Gemi, nel cuore. Perdi pezzi d’anima, li osservi crollare dietro quella bara, li senti cascare nell’infinito e sparpagliarsi, non riesci a raggiungerli e la paura ti avvolge.
Non hai più forza di combattere, non hai forza per osservare un futuro.
Non vedi luce, Amanda.
E mi chiedo: l’hai mai vista sul serio, la luce?


Osservi il mare, dalla tua finestra.
Sai che è stato lui a porre fine al tuo matrimonio, sai che te l’ha strappato senza chiederti né come né perché farlo. E sai che non potrà mai farlo, non potrà darti le spiegazioni che il tempo allieverà.
I tuoi figli crescono, ma la tua vita rimane sospesa, senza scopi.
Accogli tutto come viene, diventi un automa e ogni mattina speri che qualcosa di migliore possa accaderti.
Quella mattina sopraggiunge, senza esiti positivi.
Un malore, improvviso.
Ospedale, medici, analisi.
Una malattia.
La vita ti scorre davanti agli occhi e improvvisamente capisci d’aver dato tutto ciò che potevi.
La accetti, quella malattia.
Cerchi di combatterla, per fare in modo che i tuoi figli possano divenire autosufficienti a tal punto da poter fare a meno di te, anche se sei tu, quella che non può rinunciare a loro.
Sopravvivi, ti aggrappi alla vita e sospiri vittoria.
E poi ricadi, di nuovo.
Cerchi di rialzarti, le mani ti sopraggiungono incontro, ma sono troppo lontane per far sì che tu possa arpionarle.
Invochi il mio nome e il mio cuore cigola, per te.


Non ho mai potuto averti.
E, nonostante tutto, non ho mai smesso d’amarti.
Ho imparato a conoscerti, Amanda, e avrei voluto che anche tu potessi fare la stessa cosa: conoscerti.
La tua sofferenza è stata radicata in quell’incompatibilità che provavi contro te stessa, se avessi imparato prima come fosse l’amor proprio, forse avresti osservato il mondo con la luce che ho sempre sperato di vedere in te.
Ho visto il tuo sorriso spegnersi, ma mi ritengo fortunato.
Hai ricordato come si fa.
Ho sostenuto il tuo dolore, l’ho condiviso e mi sono fatto forza per entrambi, dimostrandoti quanto il mio amore per te non sia cambiato, mai, dopo tutti questi anni.
Ho custodito la tua luce, Amanda.
E te la restituisco, affinché tu possa apprezzare la donna che i miei occhi hanno amato a lungo, seppur da lontano.


Ti sto amando anche in mezzo a queste cose fredde.
A volte vanno i miei baci su quelle navi gravi,
che corrono sul mare dove non arriveranno.
Mi vedo già dimenticato come queste vecchie àncore.
Sono più tristi le banchine quando ormeggia la sera.
Si stanca la mia vita inutilmente affamata.
Amo quel che non ho
.


Cris’ Corner.
Inizio quest’angolo col ringraziare Pablo Neruda per avermi donato l’ispirazione.
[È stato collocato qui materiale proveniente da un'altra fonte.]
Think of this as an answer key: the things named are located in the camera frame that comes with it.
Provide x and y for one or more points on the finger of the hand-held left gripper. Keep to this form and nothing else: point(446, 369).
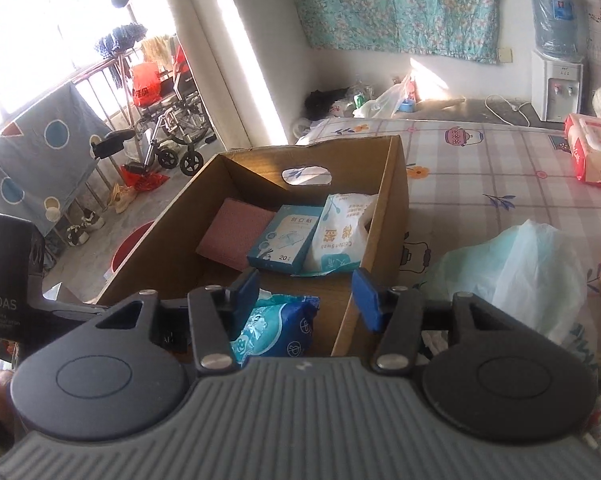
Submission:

La poesia alla quale mi sono rivolta è Quì io ti amo, a mio parere meravigliosa.
Ci sono molti punti interrogativi, che non verranno mai risolti, proprio perché non credo sia giusto spiegarli.
Non so neppure io come definire ciò che ho scritto, probabilmente sono una raccolta di pensieri dettati dal senso di vuoto che l’amore, talvolta, crea.
Ringrazio te, lettore, che ti soffermi su di lei.